On this day in 1886, the Statue of Liberty is dedicated by President Grover Cleveland. It was then called Statue of Liberty Enlightening the World. It was a gift from the people of France.

The idea for the statue first came from Edouard de Laboulaye, a French political thinker, in 1865. He proposed that a statue representing liberty be given to the United States for its centennial birthday. It took a few years to get started, but eventually a French sculptor, Frederic-Auguste Bartholdi, took on the task of creating the statue.

Bartholdi had help from several architects and engineers. The statue was built in France and presented to the American minister there. Afterwards, it was taken apart and shipped to America in 350 separate parts.


“Unveiling The Statue of Liberty,” by Edward Moran

Would you believe that it took 214 crates to ship the Statue of Liberty across the Atlantic? Bartholdi traveled to America with his creation and oversaw its reassembly during 1886.
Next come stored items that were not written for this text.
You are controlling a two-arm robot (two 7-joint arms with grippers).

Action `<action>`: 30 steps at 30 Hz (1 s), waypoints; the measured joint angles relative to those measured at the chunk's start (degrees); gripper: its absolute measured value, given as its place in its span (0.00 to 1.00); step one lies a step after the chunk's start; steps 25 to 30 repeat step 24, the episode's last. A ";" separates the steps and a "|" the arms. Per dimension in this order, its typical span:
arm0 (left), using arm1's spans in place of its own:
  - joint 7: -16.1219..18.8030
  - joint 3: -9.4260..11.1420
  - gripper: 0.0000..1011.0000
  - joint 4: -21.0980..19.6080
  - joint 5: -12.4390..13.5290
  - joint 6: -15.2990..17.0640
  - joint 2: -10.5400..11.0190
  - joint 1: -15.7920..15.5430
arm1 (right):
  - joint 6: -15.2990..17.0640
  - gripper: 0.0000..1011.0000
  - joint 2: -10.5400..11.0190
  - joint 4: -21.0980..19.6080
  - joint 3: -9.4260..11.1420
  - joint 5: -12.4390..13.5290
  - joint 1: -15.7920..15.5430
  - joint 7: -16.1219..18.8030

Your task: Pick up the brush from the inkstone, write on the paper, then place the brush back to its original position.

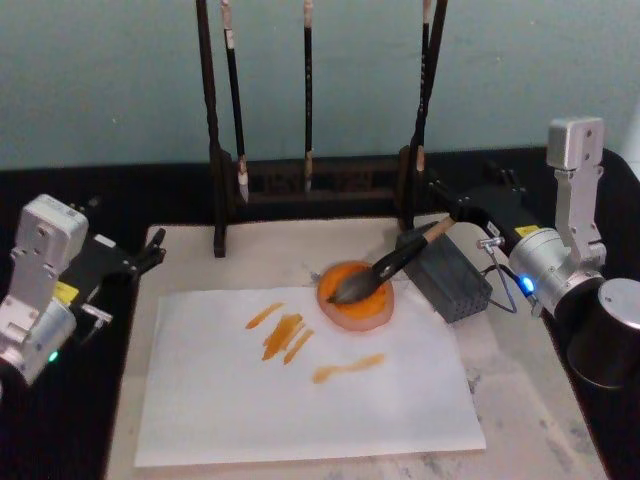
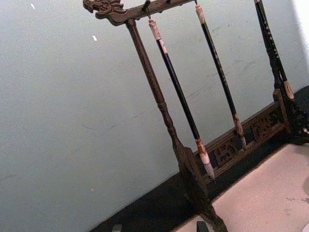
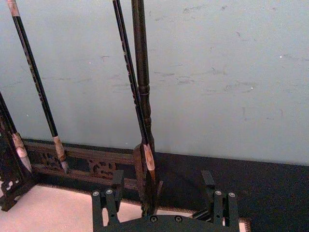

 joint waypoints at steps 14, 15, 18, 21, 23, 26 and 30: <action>0.00 0.00 0.99 0.00 0.00 0.00 0.00 0.00 | 0.00 0.99 0.00 0.00 0.00 0.00 0.00 0.00; 0.00 0.00 0.99 0.00 0.01 0.00 0.00 0.00 | 0.00 0.99 0.00 0.00 0.00 0.00 0.00 0.00; 0.00 0.00 0.99 0.00 0.00 0.00 0.00 0.00 | 0.00 0.99 0.00 0.00 0.00 0.00 0.00 0.00; 0.00 0.00 0.99 0.00 0.00 0.00 0.00 0.00 | 0.00 0.99 0.00 0.00 0.00 0.00 0.00 0.00; 0.00 0.00 0.99 0.00 0.01 0.00 0.00 0.00 | 0.00 0.99 0.00 0.00 0.00 0.00 0.00 0.00; 0.00 0.00 0.99 0.00 0.01 0.00 0.00 0.00 | 0.00 0.99 0.00 0.00 0.00 0.00 0.00 0.00; 0.00 0.00 0.99 0.00 0.01 0.00 0.00 0.00 | 0.00 0.99 0.00 0.00 0.00 0.00 0.00 0.00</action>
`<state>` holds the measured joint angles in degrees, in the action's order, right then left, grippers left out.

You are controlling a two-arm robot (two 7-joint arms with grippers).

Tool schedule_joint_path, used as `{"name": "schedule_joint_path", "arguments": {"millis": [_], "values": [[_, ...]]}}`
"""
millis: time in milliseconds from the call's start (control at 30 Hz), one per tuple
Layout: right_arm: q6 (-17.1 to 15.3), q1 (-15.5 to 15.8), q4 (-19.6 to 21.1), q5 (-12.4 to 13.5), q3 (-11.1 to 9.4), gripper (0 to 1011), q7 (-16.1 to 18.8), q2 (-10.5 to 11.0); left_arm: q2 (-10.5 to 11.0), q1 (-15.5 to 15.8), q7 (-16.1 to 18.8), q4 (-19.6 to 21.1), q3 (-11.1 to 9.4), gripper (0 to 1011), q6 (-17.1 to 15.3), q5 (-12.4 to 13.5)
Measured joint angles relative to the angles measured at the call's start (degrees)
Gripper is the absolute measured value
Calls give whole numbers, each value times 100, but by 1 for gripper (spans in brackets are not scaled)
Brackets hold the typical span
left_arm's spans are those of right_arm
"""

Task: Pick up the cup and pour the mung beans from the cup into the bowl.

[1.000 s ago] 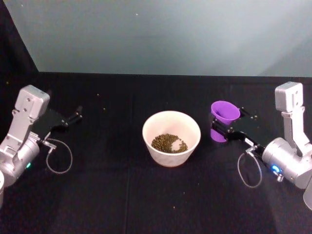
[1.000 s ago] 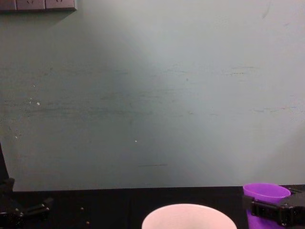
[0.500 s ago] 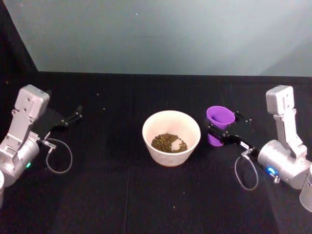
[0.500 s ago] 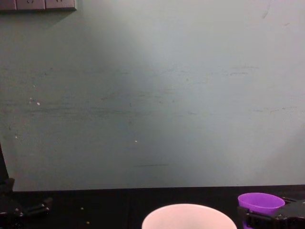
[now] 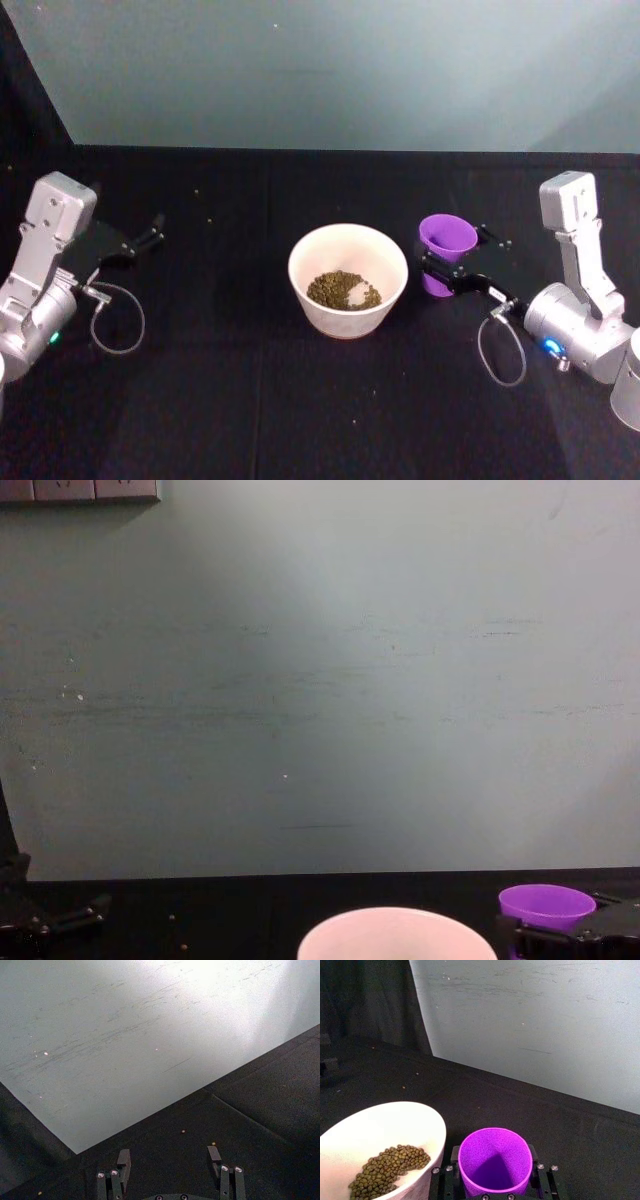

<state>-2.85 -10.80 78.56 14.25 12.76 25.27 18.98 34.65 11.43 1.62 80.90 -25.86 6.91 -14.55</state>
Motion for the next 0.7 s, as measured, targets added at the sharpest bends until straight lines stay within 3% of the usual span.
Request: {"name": "schedule_joint_path", "arguments": {"millis": [333,533,700], "values": [[5,5,9,-21,-1,990,-12,0,0,0,0,1,0,1000,1,0],[198,196,529,-31,-33,1003,-200,133,0,0,0,0,0,1000,0,0],[289,436,1055,25,-189,1003,-541,176,0,0,0,0,0,1000,0,0]]}}
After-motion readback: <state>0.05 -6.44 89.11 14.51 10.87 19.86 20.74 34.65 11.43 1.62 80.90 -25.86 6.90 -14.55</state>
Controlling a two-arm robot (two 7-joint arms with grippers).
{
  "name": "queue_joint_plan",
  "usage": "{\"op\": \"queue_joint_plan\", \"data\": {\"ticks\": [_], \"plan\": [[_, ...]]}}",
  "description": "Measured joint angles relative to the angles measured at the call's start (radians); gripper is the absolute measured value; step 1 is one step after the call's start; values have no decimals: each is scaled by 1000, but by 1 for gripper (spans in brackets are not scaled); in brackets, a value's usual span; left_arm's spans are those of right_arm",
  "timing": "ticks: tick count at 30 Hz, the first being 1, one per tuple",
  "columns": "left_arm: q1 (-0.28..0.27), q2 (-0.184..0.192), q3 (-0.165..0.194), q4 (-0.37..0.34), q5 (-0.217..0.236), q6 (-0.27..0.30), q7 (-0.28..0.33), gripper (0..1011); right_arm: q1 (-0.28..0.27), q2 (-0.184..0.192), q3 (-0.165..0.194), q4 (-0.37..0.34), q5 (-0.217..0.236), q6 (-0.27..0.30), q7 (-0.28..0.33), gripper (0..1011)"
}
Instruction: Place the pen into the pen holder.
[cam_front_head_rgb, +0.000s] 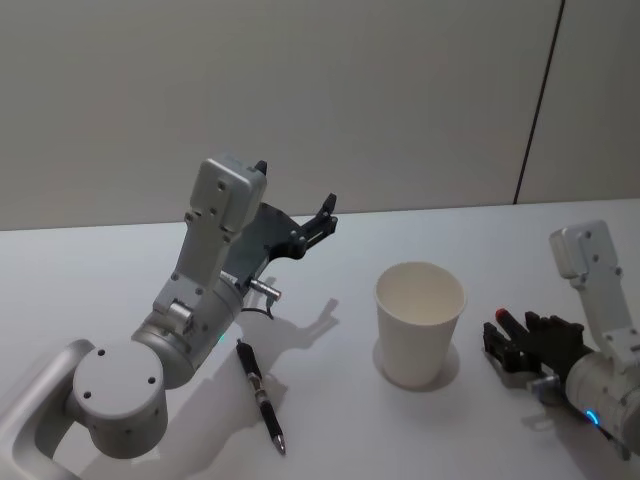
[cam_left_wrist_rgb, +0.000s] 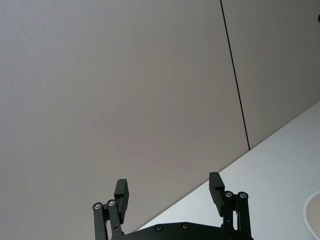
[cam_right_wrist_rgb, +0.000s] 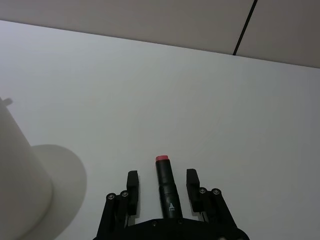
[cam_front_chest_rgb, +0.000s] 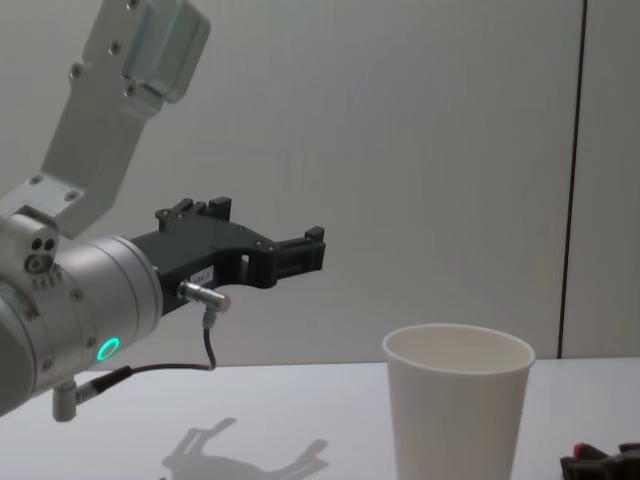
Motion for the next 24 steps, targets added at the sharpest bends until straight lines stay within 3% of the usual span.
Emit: {"op": "queue_joint_plan", "data": {"ticks": [24], "plan": [[0,0,0,0,0,0,0,1001,0,0,2,0,0,0,0,423]]}}
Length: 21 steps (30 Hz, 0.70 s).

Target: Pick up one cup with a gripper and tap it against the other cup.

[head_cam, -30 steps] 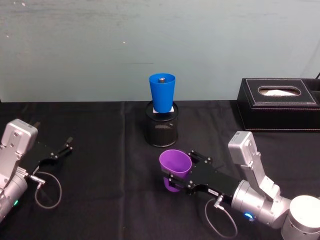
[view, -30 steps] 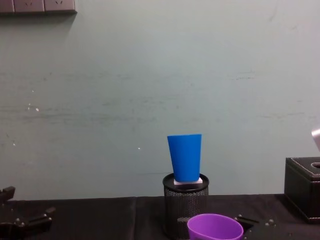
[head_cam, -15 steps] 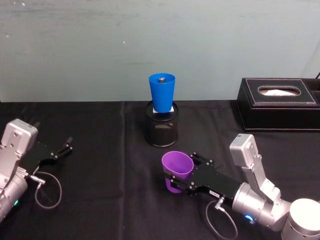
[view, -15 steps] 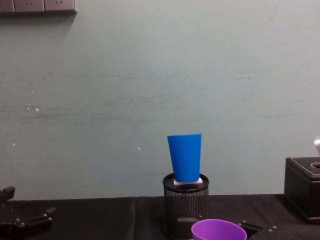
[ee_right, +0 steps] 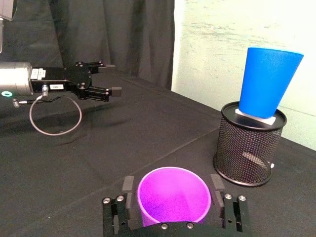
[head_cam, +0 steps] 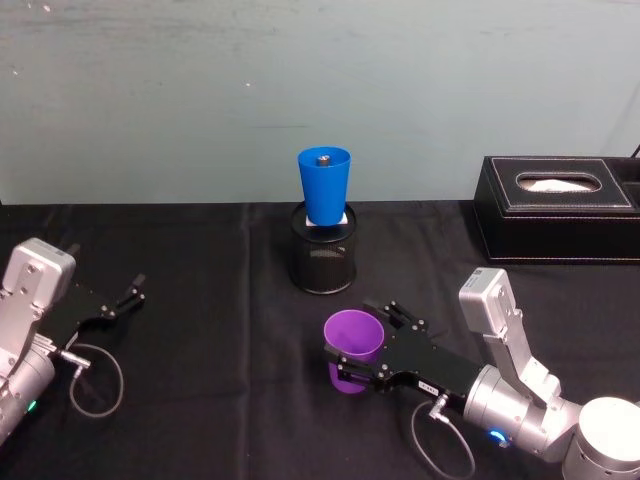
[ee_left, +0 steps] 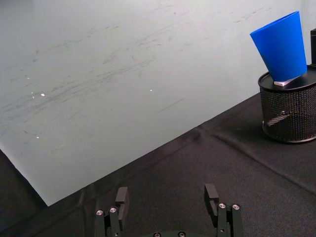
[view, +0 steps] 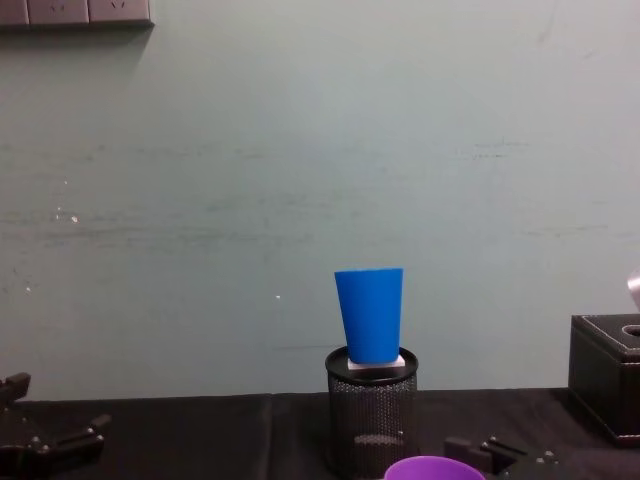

At around this same time, a woman by the name of Emma Lazarus wrote a poem about the many immigrants who have come to our shores in search of freedom. “The New Colossus” was donated to an auction raising funds for construction of the Statue’s pedestal. Unfortunately, the poem did not raise as much money as auction planners had hoped. Along with a handful of other drawings and manuscripts, it sold for only $1,500.

When Lazarus died a few years later, her poem was considered so inconsequential that it was not even mentioned in her obituary.

The poem gained in prominence over time. Today, the closing lines of the poem have come to hold great meaning, especially for the many immigrants who came to America in the late 1800s and early 1900s.

In 1903, the poem was inscribed on a plaque and affixed to the statue’s pedestal. The poem closes:


Give me your tired, your poor, Your huddled masses yearning to breathe free, The wretched refuse of your teeming shore. Send these, the homeless, tempest-tost to me, I lift my lamp beside the golden door!


The Statue of Liberty was designated as a National Monument in 1924 during the Calvin Coolidge administration.

Oddly, you have to look pretty hard on the official Statue of Liberty website to find the text of the poem, or even very much discussion of it.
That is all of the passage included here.